Na sala da casa de uma de suas filhas, com o frescor da chuva que escorria pelas ruas quentes do centro de Itapecuru Mirim, no Maranhão, e uma meia luz que atravessava as frestas da janela entreaberta e nos acolhia e aproximava, alinhavávamos mais alguns fios de insurgência e liberdade na colcha de retalhos da história. Nós, escuta e anotação, ele, lutas e reflexão.
A voz que percorria nossos sentidos e deveria ganhar o “mundo dos papeis” ecoava de longe, muito longe, criando imagens da organização política vivida e deixando mais um rastro de rompimento dos silêncios cravados pelo racismo em nosso solo colonial.
“Vocês lavradores não são nada!” ainda ressoava na cabeça de Seu Justo naquela tarde chuvosa, desde a participação em um encontro do Fóruns e Redes, em Arari, no ano anterior, quando um dos convidados ressaltava a situação dos lavradores para nossos governantes no Brasil, e era repetida para nós três ali: “Vocês não são nada! Não tem nada!!! … Não somos nada?”

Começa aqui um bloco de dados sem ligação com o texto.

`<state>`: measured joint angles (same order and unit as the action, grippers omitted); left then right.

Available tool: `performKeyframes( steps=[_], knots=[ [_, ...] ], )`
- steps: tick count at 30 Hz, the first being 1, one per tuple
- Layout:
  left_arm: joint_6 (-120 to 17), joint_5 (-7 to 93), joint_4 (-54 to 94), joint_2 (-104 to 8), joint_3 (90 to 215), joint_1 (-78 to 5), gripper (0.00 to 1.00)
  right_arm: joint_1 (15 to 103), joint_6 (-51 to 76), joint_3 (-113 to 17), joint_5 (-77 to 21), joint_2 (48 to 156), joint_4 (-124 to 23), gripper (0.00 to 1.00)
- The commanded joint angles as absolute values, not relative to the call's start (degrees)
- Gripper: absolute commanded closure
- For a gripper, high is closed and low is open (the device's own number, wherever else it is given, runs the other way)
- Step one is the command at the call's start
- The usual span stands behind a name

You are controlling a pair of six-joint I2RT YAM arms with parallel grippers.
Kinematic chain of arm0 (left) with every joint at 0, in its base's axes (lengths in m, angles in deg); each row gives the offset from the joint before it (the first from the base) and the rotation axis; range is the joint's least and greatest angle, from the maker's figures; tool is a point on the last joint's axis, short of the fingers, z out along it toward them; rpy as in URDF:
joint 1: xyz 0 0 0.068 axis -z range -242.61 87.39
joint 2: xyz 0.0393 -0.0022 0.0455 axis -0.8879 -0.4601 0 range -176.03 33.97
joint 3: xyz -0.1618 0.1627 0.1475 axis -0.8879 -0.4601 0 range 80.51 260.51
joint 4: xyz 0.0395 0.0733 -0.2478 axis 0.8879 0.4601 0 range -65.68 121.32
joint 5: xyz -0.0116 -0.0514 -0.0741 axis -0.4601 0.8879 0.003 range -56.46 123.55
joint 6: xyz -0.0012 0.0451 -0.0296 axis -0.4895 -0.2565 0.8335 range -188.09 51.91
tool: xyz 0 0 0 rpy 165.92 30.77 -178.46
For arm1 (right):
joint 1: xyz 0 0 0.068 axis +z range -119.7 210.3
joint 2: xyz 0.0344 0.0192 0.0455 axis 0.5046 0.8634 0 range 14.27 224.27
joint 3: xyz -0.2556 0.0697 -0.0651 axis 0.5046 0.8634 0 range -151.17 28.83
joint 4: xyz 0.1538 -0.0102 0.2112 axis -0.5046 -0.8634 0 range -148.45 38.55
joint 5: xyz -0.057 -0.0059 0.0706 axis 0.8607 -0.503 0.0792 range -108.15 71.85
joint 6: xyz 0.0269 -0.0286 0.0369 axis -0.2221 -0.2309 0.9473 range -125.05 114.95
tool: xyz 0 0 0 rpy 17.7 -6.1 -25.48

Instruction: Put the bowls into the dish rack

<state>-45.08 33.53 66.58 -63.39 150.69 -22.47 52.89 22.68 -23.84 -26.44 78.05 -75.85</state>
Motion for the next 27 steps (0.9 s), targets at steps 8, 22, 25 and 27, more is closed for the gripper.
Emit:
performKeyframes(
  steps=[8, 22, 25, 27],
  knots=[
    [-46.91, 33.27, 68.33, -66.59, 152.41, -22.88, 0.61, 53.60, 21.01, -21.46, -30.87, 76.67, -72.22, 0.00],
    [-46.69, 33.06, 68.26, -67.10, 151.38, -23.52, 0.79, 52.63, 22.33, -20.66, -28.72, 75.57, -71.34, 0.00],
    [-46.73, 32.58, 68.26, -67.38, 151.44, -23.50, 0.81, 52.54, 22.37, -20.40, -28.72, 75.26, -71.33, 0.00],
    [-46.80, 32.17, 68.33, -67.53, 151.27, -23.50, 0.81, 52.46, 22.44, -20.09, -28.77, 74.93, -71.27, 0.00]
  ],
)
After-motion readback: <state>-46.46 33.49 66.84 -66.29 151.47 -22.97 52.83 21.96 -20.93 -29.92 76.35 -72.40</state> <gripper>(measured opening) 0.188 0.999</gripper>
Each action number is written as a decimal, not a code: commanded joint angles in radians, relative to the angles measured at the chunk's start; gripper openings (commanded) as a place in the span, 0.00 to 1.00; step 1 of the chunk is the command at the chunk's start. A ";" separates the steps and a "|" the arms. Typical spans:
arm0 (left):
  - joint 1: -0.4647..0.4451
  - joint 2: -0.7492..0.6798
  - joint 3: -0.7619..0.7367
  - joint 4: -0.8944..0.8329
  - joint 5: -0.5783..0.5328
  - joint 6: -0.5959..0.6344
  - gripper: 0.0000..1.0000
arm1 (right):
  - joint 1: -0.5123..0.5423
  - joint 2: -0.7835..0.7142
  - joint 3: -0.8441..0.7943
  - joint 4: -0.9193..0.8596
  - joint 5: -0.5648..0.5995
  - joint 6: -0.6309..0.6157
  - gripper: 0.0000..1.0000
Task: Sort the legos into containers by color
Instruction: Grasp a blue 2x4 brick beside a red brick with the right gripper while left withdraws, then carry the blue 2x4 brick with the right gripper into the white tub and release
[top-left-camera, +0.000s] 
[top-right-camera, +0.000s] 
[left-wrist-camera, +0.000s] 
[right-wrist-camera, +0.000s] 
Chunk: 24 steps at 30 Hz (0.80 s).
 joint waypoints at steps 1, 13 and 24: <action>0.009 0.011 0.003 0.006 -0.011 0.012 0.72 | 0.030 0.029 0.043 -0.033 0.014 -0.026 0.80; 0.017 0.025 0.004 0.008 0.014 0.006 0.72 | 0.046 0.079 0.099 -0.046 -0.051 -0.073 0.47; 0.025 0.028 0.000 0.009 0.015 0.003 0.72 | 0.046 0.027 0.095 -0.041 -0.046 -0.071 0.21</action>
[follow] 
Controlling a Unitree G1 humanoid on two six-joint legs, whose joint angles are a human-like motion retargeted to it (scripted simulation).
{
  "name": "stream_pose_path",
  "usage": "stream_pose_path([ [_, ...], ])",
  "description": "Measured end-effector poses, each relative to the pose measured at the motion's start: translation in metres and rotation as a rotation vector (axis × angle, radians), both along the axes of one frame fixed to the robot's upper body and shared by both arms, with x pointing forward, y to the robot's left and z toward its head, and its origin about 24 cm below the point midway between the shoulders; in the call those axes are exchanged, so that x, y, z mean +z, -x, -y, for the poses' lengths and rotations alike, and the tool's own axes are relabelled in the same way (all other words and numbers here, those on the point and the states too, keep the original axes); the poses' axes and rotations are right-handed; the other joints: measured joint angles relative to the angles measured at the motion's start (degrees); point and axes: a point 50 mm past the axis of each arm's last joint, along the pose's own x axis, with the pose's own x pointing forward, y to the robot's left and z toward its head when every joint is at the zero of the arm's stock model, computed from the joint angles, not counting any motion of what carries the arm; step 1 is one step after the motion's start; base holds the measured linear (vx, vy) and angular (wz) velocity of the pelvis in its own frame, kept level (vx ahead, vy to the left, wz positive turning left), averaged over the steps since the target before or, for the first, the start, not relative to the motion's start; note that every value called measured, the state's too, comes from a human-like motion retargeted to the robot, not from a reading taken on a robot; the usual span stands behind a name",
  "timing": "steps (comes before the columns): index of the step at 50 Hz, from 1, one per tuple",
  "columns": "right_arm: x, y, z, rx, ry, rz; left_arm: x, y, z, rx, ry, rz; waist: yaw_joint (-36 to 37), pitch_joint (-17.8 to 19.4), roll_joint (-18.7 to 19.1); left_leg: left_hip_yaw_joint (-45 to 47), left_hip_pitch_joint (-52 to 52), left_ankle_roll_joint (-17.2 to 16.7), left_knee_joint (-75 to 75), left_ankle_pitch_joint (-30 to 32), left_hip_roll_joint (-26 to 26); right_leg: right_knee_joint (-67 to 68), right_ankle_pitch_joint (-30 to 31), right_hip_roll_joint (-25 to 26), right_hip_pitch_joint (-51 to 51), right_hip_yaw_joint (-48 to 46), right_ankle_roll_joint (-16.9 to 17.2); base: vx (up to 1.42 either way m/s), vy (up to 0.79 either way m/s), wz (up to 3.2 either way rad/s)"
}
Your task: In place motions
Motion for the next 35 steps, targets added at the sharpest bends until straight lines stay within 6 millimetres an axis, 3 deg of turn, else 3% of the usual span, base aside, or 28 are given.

Acontecimentos como este não passam batidos por Seu Justo, exigem reflexão apurada e posicionamento estratégico. E era justamente a fortaleza de seu pensamento contra as armadilhas de desconstituição do ser lavrador, que fecunda o chão e luta pela terra e por valores de dignidade, que contemplávamos.
E para nossos sentimentos, Seu Justo cantou ali na sala novamente a música que os lavradores escutaram aquele dia em que souberam mais uma vez que não tinham valor para os que querem dominar a terra, a natureza e escravizar mulheres e homens.
Formado com os mestres e mestras, na roça, nos cantos, nas palavras e nas lutas, Seu Justo emociona e dá sentido à vida coletiva e fraterna que vive, nutrindo a esperança de um mundo mais justo, em que ganhos só podem ser medidos em passos conjuntos, contra a escalada individualista das hierarquias que nos devoram.
No tempo maior da grilagem, em que se fazia luta de chinelo e se andava a pé pelas veredas que cortavam as fazendas, abrindo dezenas de porteiras para chegar nas casas dos lavradores, seu Justo se fez lutador e assim permaneceu a vida inteira, “um lavrador de terras, ideias e ideais”.
Orgulho que carrega no peito e no coração, sua fé e dignidade não cederam aos brilhos e os riscos o encorajaram mais. Das certezas, uma é de que está vivo e viveu! Pois, no caminho que trilhou, muitos tombaram!